Server Beach Screwed Up Our Server!

Discussion in 'News' started by Adrian Wong, Sep 20, 2010.

  1. Adrian Wong

    Adrian Wong Da Boss Staff Member

    It was supposed to be an easy job to replace a malfunctioning RAID card. Shouldn't take more than 15 minutes, tops.

    Well, it took them over 3 hours to finish, and they somehow managed to corrupt some files on the main hard disk drive. Worse of all, it didn't solve our problem. It took us hours to replace the corrupted files and get the sites up and running again.

    They then told that our remaining hard disk drive might be the cause. It wasn't failing - the RAID controller just wouldn't mirror it. So they suggested we move our data to another drive and swap them to get RAID1 working again. We asked them to help us clone our drive into another drive. Their curt answer - no, we don't do cloning. You will have to do it yourselves.

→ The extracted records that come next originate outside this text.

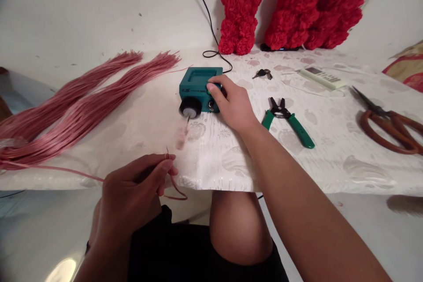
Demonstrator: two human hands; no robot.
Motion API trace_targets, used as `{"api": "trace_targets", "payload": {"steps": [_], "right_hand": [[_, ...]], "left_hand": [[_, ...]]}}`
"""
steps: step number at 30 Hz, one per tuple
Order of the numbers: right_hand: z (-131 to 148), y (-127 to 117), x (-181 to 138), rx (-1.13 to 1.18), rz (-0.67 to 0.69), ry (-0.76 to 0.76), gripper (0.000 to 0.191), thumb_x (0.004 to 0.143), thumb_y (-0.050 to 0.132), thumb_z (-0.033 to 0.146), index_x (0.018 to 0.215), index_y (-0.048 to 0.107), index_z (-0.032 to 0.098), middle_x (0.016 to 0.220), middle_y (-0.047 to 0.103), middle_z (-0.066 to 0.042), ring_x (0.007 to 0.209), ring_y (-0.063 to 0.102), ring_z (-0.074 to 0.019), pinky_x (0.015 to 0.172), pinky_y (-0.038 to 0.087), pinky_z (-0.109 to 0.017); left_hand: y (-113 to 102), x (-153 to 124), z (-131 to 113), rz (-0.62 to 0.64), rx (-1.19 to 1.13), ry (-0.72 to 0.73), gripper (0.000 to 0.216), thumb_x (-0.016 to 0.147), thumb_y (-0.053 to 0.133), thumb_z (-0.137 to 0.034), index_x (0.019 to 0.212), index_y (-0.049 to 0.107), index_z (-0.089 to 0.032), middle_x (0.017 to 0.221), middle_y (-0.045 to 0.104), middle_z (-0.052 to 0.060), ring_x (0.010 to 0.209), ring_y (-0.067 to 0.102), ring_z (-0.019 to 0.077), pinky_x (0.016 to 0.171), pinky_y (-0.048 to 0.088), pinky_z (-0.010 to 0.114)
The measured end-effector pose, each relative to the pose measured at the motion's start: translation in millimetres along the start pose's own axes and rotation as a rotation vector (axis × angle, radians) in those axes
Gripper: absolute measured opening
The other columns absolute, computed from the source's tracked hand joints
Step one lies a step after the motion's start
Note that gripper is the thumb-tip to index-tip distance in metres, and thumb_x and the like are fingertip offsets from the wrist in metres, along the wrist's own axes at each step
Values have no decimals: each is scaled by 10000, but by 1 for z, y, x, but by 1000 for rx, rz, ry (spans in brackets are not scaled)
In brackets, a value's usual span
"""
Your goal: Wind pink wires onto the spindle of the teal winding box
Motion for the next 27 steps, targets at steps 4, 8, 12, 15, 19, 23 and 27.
{"api": "trace_targets", "payload": {"steps": [4,8,12,15,19,23,27], "right_hand": [[0,0,0,3,3,8,325,991,542,491,1088,705,227,755,648,1,679,601,-164,704,467,-305],[-1,0,0,3,6,15,320,988,543,482,1094,706,228,731,631,5,667,591,-162,700,463,-306],[-1,0,0,-8,7,15,333,986,538,500,1096,702,232,736,623,5,674,587,-162,701,463,-307],[-2,0,0,-6,10,14,346,988,531,510,1104,700,231,742,625,4,678,589,-161,705,466,-308],[-1,-1,0,-9,4,15,346,984,540,512,1101,705,232,743,633,0,684,594,-166,702,471,-308],[-2,0,-1,9,17,28,340,991,535,490,1125,702,226,743,637,2,687,607,-166,714,471,-313],[-1,0,-1,14,14,19,347,992,532,495,1123,703,223,758,644,0,702,617,-167,725,472,-315]], "left_hand": [[4,1,-4,127,92,83,150,926,598,-244,848,722,-211,643,657,-55,569,587,74,542,470,151],[5,2,-1,188,119,85,182,949,558,-267,823,674,-209,622,590,-60,558,560,78,501,438,145],[8,2,-1,197,157,92,204,962,534,-273,813,652,-200,616,572,-55,546,531,82,483,408,151],[8,3,-1,175,175,89,190,962,536,-266,834,662,-204,617,578,-57,548,532,82,495,411,154],[6,3,0,154,180,78,182,959,548,-278,841,671,-211,613,582,-60,538,534,80,480,403,148],[6,4,-1,148,179,94,180,956,551,-265,833,670,-209,613,593,-61,547,536,77,494,415,141],[6,3,-1,140,172,94,170,952,559,-269,840,673,-212,615,594,-63,542,538,74,493,417,139]]}}
Point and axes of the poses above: each hand's wrist, its own x-axis towards the middle knuckle, its own y-axis out of the palm, z = x × y, the point moved 6 cm from there along x, towards the middle knuckle
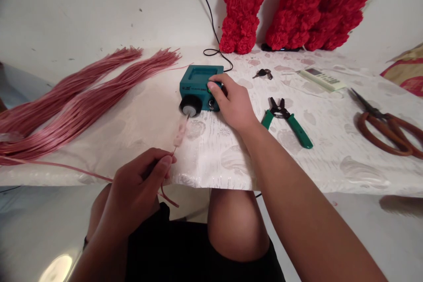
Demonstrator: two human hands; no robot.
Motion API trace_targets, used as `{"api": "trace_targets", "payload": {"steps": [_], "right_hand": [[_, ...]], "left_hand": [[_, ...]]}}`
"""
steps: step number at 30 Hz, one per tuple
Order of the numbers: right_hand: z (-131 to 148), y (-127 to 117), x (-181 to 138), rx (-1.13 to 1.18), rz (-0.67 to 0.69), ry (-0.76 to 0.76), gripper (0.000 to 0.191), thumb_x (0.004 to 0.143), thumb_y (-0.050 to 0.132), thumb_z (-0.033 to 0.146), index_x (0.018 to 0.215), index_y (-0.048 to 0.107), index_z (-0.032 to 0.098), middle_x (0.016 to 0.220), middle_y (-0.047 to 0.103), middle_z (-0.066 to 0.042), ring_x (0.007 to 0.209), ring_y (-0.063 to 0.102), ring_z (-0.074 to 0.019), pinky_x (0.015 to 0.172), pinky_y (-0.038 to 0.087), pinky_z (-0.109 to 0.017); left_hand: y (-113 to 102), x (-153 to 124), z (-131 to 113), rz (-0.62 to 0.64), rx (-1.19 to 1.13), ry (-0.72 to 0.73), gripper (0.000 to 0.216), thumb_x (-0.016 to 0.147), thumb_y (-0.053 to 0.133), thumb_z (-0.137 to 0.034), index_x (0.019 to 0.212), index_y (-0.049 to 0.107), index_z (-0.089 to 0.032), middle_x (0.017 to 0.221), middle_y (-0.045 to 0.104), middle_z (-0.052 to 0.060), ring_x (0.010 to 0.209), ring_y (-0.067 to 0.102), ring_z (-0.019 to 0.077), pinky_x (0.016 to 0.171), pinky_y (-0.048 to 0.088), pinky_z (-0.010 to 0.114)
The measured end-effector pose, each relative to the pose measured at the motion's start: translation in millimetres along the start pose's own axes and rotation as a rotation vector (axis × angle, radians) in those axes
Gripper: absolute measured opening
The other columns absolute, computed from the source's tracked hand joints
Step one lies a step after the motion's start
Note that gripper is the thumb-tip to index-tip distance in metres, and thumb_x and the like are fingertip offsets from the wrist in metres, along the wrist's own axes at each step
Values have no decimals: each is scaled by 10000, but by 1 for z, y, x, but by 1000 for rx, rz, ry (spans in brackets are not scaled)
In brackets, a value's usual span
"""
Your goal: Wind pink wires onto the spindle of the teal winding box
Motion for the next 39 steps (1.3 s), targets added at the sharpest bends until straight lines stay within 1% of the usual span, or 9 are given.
{"api": "trace_targets", "payload": {"steps": [5,9,13,19,23,28,32,39], "right_hand": [[-1,0,0,-4,2,-2,395,986,514,558,1117,693,231,762,642,-1,709,614,-173,720,474,-323],[-1,0,0,4,4,-8,382,991,513,543,1120,690,230,768,639,-2,701,602,-168,719,470,-325],[-2,1,0,6,6,-2,378,990,514,536,1121,691,229,760,638,1,689,594,-164,703,467,-323],[-2,1,0,12,12,4,413,988,503,577,1132,689,238,761,626,-5,706,602,-170,684,473,-314],[-2,1,-1,2,21,10,430,985,496,597,1147,688,248,788,639,-13,726,610,-177,666,474,-307],[-3,1,-1,5,19,11,443,982,495,608,1152,684,246,801,644,-13,728,614,-173,661,477,-302],[-2,1,0,-2,18,11,440,983,493,600,1149,689,242,796,644,-15,723,614,-175,638,466,-297],[-2,1,0,11,8,-3,428,987,497,584,1137,691,234,791,640,-12,720,612,-172,655,466,-301]], "left_hand": [[1,-1,1,8,5,-6,183,952,551,-269,824,666,-208,603,576,-61,531,523,78,482,407,146],[1,1,-1,-3,18,14,173,943,559,-251,817,667,-204,598,585,-59,542,524,85,502,404,167],[1,2,-1,-1,14,5,180,944,555,-259,813,665,-202,589,576,-58,536,523,92,499,400,182],[1,1,-2,9,35,-13,189,945,560,-273,808,667,-199,595,588,-52,549,532,103,521,411,203],[1,1,-2,7,29,-22,187,945,556,-269,819,672,-195,606,594,-46,552,538,100,518,418,192],[1,0,0,6,19,-46,189,943,556,-288,836,680,-194,603,588,-41,533,542,103,468,417,177],[1,-1,-2,-1,27,-18,184,939,559,-277,841,688,-189,621,616,-33,557,555,103,500,439,177],[3,-2,-1,1,-7,-95,197,932,573,-321,848,695,-191,633,604,-25,545,560,109,434,447,158]]}}
Point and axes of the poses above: each hand's wrist, its own x-axis towards the middle knuckle, its own y-axis out of the palm, z = x × y, the point moved 6 cm from there along x, towards the middle knuckle
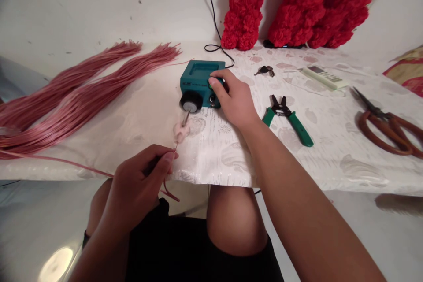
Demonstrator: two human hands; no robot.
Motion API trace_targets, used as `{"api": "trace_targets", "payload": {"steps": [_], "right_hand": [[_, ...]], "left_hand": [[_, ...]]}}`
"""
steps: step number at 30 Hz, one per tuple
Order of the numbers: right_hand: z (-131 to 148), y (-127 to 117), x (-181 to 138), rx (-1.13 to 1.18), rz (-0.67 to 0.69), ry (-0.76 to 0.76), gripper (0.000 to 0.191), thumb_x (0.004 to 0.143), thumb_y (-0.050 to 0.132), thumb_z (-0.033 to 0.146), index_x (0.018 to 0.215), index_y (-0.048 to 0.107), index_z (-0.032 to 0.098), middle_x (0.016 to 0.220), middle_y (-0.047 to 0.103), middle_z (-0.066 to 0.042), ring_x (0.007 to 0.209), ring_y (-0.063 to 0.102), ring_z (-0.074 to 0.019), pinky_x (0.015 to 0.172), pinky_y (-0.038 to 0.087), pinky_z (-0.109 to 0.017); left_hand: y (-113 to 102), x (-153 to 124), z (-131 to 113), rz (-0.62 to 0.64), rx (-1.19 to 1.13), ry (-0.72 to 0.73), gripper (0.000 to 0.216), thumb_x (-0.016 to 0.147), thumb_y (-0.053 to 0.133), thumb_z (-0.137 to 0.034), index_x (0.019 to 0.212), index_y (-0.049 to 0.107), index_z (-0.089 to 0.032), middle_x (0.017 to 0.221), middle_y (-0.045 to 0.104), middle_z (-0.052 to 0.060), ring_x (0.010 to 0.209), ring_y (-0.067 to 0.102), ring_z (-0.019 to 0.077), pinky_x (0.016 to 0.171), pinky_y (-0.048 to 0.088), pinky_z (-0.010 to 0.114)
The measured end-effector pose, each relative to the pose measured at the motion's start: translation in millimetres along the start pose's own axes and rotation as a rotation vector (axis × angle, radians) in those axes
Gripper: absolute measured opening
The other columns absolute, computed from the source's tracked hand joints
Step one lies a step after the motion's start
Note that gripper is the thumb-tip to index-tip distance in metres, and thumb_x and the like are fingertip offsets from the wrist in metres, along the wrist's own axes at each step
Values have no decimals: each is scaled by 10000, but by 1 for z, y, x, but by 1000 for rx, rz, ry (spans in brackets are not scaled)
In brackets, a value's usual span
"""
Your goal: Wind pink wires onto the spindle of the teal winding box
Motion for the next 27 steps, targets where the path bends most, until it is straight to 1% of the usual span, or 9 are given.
{"api": "trace_targets", "payload": {"steps": [3,8,12,20,27], "right_hand": [[0,0,0,0,3,10,423,983,502,586,1135,692,239,796,642,-11,717,612,-171,643,465,-298],[1,0,-1,11,3,7,414,981,510,572,1133,697,235,777,641,-9,687,597,-165,632,461,-299],[1,0,0,1,0,10,422,979,509,586,1136,696,241,770,643,-8,688,600,-169,639,465,-304],[1,-1,0,-11,0,9,401,988,509,562,1134,696,238,783,650,-9,707,608,-173,669,468,-312],[1,-1,0,-13,1,1,421,985,498,583,1133,693,241,767,642,-7,696,605,-173,667,471,-313]], "left_hand": [[0,0,0,-4,-7,-12,191,928,576,-323,847,697,-200,645,615,-23,551,570,111,426,453,152],[-1,1,0,-5,1,7,192,932,574,-325,845,694,-203,641,614,-24,554,581,114,435,457,158],[-1,1,0,-10,28,31,177,930,581,-304,839,695,-203,642,631,-27,578,592,113,486,474,168],[0,2,1,0,5,22,180,934,567,-293,853,696,-195,644,626,-29,557,578,104,457,457,156],[-1,0,1,-12,30,33,177,932,579,-296,852,702,-196,644,637,-28,579,596,111,498,477,173]]}}
Point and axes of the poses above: each hand's wrist, its own x-axis towards the middle knuckle, its own y-axis out of the palm, z = x × y, the point moved 6 cm from there along x, towards the middle knuckle
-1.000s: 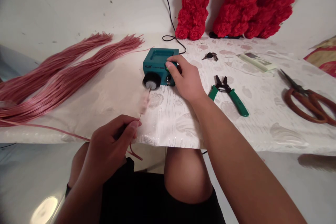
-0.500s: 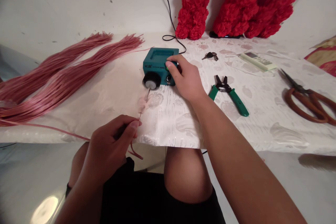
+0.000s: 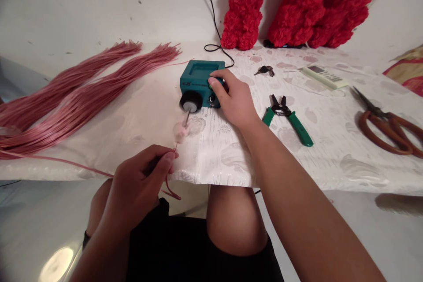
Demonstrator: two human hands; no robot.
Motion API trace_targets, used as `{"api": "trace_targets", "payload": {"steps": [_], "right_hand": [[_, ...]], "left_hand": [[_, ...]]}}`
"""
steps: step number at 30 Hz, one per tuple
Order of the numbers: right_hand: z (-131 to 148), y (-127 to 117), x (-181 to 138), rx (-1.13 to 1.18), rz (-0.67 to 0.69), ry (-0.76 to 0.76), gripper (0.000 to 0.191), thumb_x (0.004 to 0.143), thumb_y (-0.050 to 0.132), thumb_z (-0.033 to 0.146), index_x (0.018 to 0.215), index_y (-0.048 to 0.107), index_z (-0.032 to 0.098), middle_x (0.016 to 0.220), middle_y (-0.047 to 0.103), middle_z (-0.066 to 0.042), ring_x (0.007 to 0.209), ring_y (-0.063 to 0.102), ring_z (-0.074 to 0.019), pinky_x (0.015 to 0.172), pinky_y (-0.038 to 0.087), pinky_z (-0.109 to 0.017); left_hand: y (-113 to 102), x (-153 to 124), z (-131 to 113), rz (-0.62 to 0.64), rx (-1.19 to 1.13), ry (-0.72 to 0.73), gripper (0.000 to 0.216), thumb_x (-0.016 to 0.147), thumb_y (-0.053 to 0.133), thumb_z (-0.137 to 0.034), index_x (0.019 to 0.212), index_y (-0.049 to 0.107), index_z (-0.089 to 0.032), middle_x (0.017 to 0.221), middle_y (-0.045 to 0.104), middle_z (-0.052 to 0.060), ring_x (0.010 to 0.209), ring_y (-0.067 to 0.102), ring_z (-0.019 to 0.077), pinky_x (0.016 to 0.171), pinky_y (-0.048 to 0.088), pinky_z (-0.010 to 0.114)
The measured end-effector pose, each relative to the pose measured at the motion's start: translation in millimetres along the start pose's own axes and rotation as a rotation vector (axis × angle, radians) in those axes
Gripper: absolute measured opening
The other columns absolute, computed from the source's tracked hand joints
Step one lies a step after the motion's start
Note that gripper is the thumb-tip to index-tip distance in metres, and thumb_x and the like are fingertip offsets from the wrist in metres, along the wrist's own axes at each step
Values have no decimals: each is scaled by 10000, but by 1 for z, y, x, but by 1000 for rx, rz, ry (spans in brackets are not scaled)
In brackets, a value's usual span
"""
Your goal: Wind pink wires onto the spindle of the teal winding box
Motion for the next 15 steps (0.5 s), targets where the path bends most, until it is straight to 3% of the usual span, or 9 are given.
{"api": "trace_targets", "payload": {"steps": [9,15], "right_hand": [[0,0,0,-6,-5,10,372,984,526,523,1139,704,235,773,653,-7,703,606,-177,716,479,-320],[1,-1,0,-34,12,68,374,959,548,527,1137,712,242,752,647,-19,677,586,-199,692,479,-338]], "left_hand": [[-6,-1,-2,16,-160,-6,172,934,583,-279,832,697,-200,640,620,-38,570,554,85,512,449,151],[-38,-16,-7,-143,-393,-143,197,929,622,-342,846,713,-187,624,579,-33,525,486,70,503,401,173]]}}
Point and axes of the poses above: each hand's wrist, its own x-axis towards the middle knuckle, its own y-axis out of the palm, z = x × y, the point moved 6 cm from there along x, towards the middle knuckle
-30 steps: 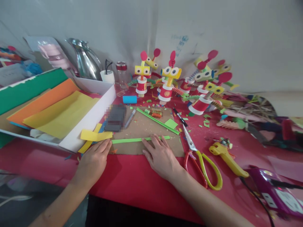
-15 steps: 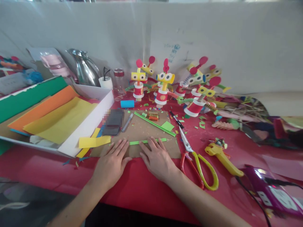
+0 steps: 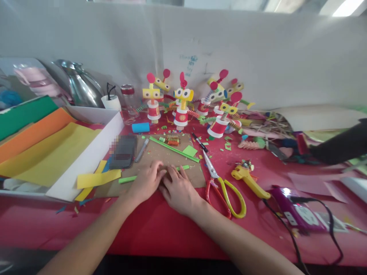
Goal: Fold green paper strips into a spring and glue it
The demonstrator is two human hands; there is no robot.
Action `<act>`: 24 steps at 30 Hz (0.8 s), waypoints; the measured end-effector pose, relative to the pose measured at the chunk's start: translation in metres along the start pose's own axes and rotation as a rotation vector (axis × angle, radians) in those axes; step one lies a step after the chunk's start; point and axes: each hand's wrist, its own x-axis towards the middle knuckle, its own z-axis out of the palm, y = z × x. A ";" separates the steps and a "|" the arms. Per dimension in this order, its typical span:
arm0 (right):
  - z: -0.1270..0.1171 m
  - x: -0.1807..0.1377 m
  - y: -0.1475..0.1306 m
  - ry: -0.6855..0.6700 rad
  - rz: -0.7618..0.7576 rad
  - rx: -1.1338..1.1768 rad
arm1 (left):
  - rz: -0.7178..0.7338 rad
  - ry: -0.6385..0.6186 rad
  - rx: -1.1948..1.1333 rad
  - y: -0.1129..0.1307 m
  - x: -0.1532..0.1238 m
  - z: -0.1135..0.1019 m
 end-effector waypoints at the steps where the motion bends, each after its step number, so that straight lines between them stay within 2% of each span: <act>1: -0.001 0.000 0.005 -0.009 -0.009 0.016 | -0.018 -0.023 -0.025 -0.004 0.004 0.004; 5: -0.012 -0.001 0.025 -0.043 -0.030 0.018 | 0.076 -0.085 -0.008 -0.014 0.004 0.009; 8: -0.031 -0.008 0.041 -0.024 0.015 -0.100 | 0.057 -0.130 0.066 -0.008 0.004 0.007; 11: -0.052 -0.031 0.069 0.048 0.159 -0.205 | -0.043 -0.128 0.117 0.002 0.008 0.006; 13: -0.063 -0.055 0.094 0.141 0.394 -0.269 | -0.097 -0.127 0.150 0.009 0.012 0.005; 16: -0.071 -0.091 0.128 0.157 0.677 -0.377 | -0.112 -0.149 0.180 0.013 0.018 0.003; 18: -0.072 -0.106 0.142 0.084 0.746 -0.364 | -0.078 -0.139 0.169 0.013 0.021 0.004; 20: -0.070 -0.113 0.147 0.022 0.745 -0.331 | -0.032 -0.100 0.115 0.009 0.022 0.006; 24: -0.069 -0.117 0.148 0.008 0.812 -0.298 | 0.019 -0.027 -0.025 -0.002 0.022 0.012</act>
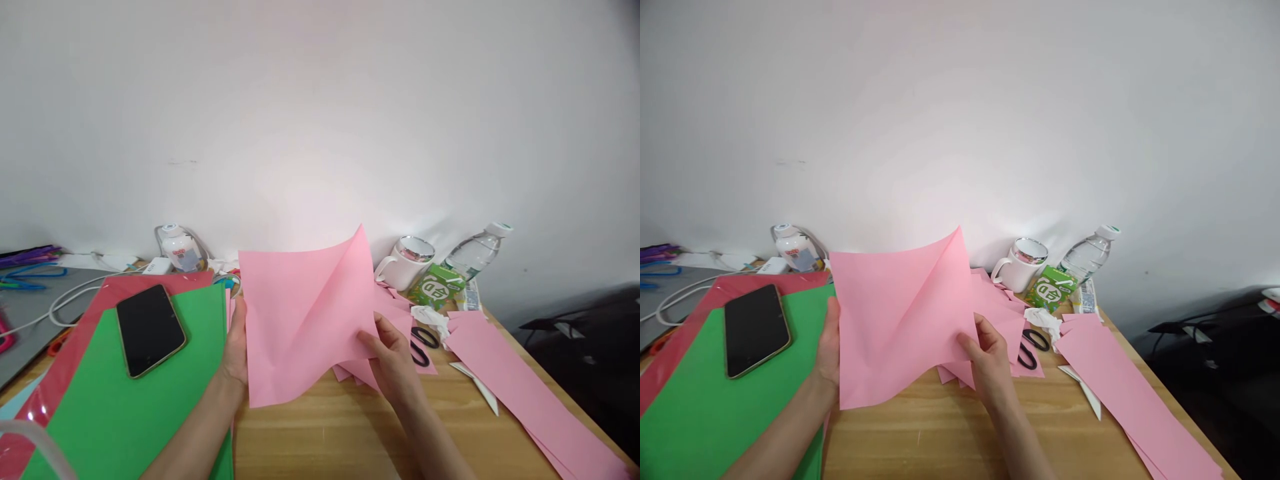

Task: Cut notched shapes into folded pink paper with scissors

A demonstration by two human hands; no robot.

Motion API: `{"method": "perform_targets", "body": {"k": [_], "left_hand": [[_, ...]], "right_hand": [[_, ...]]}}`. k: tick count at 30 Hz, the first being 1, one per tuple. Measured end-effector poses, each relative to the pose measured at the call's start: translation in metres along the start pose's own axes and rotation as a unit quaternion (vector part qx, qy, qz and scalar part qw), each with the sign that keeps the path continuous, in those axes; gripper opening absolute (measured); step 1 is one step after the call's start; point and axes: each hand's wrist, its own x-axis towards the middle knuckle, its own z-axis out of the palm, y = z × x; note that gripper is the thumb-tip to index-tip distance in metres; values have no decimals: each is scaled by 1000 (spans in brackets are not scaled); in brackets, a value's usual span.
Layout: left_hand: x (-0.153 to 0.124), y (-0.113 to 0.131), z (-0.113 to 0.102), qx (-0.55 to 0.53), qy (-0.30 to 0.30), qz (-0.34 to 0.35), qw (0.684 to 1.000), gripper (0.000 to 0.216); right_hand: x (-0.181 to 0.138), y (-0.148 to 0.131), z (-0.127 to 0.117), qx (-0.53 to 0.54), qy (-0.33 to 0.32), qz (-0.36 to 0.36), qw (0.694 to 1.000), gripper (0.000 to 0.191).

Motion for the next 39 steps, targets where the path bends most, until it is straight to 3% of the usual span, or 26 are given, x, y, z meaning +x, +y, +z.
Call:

    Fine, we instructed them to attach another drive so we could do it ourselves. That's when they suggested we allow them to take the server down for 30 minutes for a quick check, to see if they can solve the problem without any further hassle to us. Since it was already late at night, we agreed.

    In the morning, we woke up to a DISASTER. They didn't just check the drive, they attempted to rebuild the array and somehow, they managed to badly corrupt the SINGLE good hard disk drive our server had. Don't ask us how they did it. They just did it.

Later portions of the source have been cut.